An error in surgery is a huge deal, and if we send something down to the OR that’s the wrong size, it can lead to a medical error. So, from the very beginning of our lab, we have been focused on quality and safety. We don’t get the 3-D models reimbursed right now, but Mayo’s overriding principle is the needs of the patient come first. We were doing the printing pro bono at first, and as we kept showing that this improves care, we went for more resources and committed to offering this service.

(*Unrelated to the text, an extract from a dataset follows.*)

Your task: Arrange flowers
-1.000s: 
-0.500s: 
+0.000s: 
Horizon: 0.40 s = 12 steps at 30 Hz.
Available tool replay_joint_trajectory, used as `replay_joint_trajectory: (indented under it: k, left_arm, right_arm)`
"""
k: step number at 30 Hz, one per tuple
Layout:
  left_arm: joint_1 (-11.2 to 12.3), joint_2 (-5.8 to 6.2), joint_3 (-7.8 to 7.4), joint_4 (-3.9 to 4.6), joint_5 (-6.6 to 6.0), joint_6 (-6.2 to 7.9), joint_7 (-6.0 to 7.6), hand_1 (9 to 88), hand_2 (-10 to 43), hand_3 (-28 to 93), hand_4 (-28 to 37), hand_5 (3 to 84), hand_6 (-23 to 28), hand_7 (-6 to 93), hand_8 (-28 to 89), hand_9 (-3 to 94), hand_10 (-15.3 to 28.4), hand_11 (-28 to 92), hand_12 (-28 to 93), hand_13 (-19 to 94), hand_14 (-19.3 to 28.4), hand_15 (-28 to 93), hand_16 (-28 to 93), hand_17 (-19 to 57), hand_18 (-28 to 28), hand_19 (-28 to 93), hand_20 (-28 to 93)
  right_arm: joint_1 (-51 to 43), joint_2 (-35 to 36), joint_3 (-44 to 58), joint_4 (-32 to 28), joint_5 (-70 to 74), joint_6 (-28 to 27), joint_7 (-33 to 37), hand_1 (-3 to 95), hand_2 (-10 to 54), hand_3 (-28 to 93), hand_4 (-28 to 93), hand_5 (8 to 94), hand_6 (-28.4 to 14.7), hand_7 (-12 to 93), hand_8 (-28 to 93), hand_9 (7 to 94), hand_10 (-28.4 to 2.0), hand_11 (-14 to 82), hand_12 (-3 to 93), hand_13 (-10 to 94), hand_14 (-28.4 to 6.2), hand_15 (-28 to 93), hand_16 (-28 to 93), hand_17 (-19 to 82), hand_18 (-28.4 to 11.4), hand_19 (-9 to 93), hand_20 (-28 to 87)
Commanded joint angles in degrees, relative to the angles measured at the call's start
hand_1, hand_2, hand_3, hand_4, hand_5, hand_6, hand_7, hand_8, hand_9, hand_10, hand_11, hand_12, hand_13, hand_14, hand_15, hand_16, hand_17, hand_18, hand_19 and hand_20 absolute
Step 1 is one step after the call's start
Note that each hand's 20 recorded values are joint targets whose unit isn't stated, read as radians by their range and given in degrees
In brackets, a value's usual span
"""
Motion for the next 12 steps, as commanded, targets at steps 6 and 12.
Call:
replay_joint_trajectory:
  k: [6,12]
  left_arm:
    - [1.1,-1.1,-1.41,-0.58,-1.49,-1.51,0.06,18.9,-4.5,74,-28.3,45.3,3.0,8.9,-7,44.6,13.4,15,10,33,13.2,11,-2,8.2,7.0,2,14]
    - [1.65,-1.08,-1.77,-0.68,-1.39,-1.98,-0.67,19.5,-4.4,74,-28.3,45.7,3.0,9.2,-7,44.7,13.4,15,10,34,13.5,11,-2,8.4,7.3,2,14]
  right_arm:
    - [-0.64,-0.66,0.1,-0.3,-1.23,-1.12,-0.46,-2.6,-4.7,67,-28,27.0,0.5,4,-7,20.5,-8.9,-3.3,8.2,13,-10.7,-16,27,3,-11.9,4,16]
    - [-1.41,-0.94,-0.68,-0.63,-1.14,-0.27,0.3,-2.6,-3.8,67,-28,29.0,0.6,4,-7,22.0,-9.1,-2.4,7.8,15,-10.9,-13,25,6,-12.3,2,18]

HCB News: What are the next steps for medical 3-D printing? JM: It still takes talented surgeons to use this technology. 3-D printing is just another tool at their disposal to be innovative, do procedures that they probably didn’t think they could do less invasively and have better outcomes. We’ve worked with the FDA for the past three years to help guide regulations. These things are starting to be used to make medical decisions, so there is going to be some regulation. Eventually, we’ll try and develop reimbursement codes. The Japanese health system reimburses for medical 3-D models for oncological care, and some places in England are starting to consider it. So, it’s going to happen. For the surgeons, it’s such a no-brainer thing to do. Also, there are a lot of bottlenecks for 3-D printing. The segmentation software is not user-friendly from a physician standpoint because the software was designed for engineers to use. An adult bone is just a few clicks, but if we want an adult bone with arteries, veins, kidneys, tumor, that can take four hours to segment. So, I think the next frontier will involve improving the efficiency of 3-D printing in complex oncology cases and heart surgery. In the world of bioprinting, the next frontier is to begin to be able to print scaffolds that you put inside the body where bone will actually grow along the scaffold. Those are already out of large animal trials and moving into human trials. There is a skin printing trial that is ongoing. So, in the bioprinting world, to be able to print bone, cartilage or at least scaffolds where these will grow is a big deal. We strongly believe that 3-D should be under the umbrella of radiology. The radiologists know the images the best, know the anatomy the best and know where the tumors are the best. We should be the ones doing the segmentation. All specialties come through radiology. If you get 3-D printing popping up like mushrooms in every department with no quality check, then there are all these printers operating with no oversight. Then, eventually, there will be a medical error.